L’automne dernier, par contre, Laberge assure que la crainte d’aller le long des rampes avait disparu. Il était en santé. La situation chez les Tigres était stable, le noyau de vétérans et l’entraîneur Robitaille étant de retour. À l’extérieur de la glace, la vie suivait son cours paisiblement.  Ironiquement, c’est là qu’il a frappé un mur. Tout aurait dû bien aller, mais ce n’était pas le cas. Il ne jouait plus comme avant et ne comprenait pas pourquoi. «Je me cherchais. J’avais de la difficulté à retrouver ma confiance.»

Puis est arrivé l’échange aux Remparts, mi-décembre. Un échange que le centre de 19 ans n’a jamais demandé, mais qu’il a accueilli comme une bénédiction. «Dans toute carrière, parfois, tu as besoin d’un nouveau départ», croit-il. «À Québec, ça a pris un petit bout avant que je décolle, mais là je sens que j’ai retrouvé mes repères et que je suis reparti», assure l’auteur de 27 points en 33 matchs dans l’uniforme des Remparts. 

«Ce n’est pas juste une question de production. Je cherchais à redevenir le joueur de hockey que j’étais. Je l’ai fait. La passion est revenue et le plaisir aussi.»

Le simple fait de ne plus jouer un match sur deux au Colisée Desjardins, où était survenu le coup de Malatesta, l’a aussi aidé mentalement, avoue-t-il. Puis il faut dire qu’après sa commotion, il a craint pour sa carrière professionnelle. Ses performances en demi-teintes l’ont fait douter qu’il puisse faire le saut chez les pros dès l’an prochain, comme il l’avait toujours anticipé. 

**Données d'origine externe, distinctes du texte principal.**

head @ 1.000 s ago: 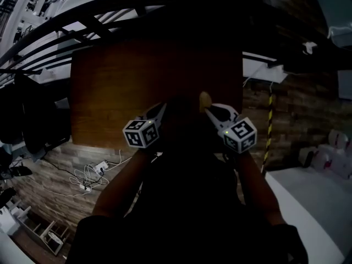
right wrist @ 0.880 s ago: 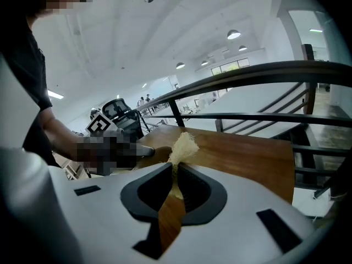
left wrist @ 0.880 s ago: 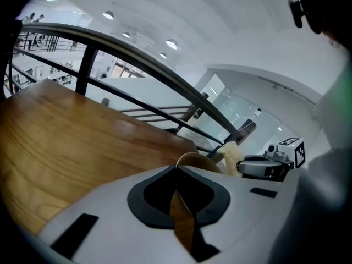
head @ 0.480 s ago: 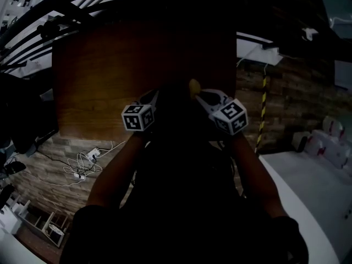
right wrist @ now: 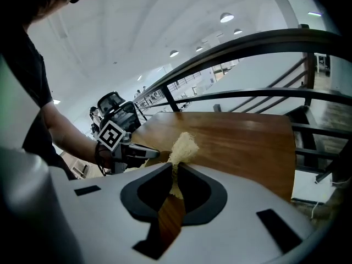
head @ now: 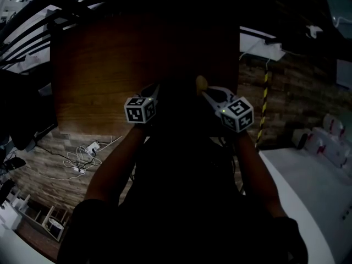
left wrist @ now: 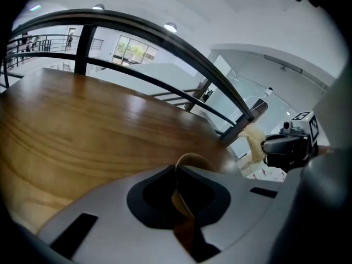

Des discussions avec l’organisation des Flyers, dans les dernières semaines, l’ont toutefois rassuré. Ils ont été convaincus par son jeu à Québec. Il pourrait rejoindre les Phantoms, dans la Ligue américaine, dès ce printemps, une fois la saison des Remparts terminée. 

À deux semaines de son 20e anniversaire, alors que s’égraine le dernier acte de sa carrière de quatre saisons dans la LHJMQ, Laberge peut donc finalement jouer la tête en paix et tenter d’amener les Remparts le plus loin possible. «J’ai seulement deux victoires en séries en carrière. On va essayer d’en ajouter cette année. On a une équipe avec beaucoup de caractère qui trouve des moyens de gagner à chaque match», analyse--t-il, avant de jeter un regard sur ses années dans le hockey junior. 

«Le junior, c’est une école de vie. Il y a eu des moments difficiles, mais il y en a eu des beaux aussi. J’ai forgé mon caractère à un jeune âge et ça ne peut qu’être bénéfique pour la suite des choses. Je serai prêt à affronter les creux d’une carrière de joueur de hockey professionnel.»

Si ce qui ne nous détruit pas nous rend plus forts, Pascal Laberge est aujourd’hui plus fort que jamais.